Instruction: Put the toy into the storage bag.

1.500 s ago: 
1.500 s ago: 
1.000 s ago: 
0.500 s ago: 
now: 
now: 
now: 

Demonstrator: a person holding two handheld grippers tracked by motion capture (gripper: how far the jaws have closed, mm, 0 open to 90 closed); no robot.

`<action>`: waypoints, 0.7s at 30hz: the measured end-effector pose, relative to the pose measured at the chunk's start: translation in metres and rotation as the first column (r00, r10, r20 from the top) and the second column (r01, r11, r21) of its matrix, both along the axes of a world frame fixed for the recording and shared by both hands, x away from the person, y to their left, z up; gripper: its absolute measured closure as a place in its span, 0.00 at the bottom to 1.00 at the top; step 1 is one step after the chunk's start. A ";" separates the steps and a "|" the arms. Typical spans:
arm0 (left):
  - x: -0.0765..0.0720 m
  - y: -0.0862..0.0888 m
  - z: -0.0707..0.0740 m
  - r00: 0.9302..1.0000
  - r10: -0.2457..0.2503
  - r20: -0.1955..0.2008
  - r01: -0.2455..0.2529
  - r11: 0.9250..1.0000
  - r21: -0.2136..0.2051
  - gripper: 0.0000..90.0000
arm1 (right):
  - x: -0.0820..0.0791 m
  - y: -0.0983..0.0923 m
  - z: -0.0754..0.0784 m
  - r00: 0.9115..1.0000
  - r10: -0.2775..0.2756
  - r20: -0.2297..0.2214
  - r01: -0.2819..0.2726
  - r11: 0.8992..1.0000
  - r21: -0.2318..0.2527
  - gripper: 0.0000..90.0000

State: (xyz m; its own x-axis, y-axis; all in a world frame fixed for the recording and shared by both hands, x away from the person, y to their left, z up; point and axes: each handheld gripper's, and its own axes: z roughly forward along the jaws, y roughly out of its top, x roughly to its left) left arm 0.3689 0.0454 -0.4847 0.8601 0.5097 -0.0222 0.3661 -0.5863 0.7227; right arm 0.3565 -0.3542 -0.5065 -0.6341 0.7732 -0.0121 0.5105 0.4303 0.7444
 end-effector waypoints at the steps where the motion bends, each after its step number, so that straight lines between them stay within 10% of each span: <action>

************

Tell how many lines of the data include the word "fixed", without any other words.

Finished task:
2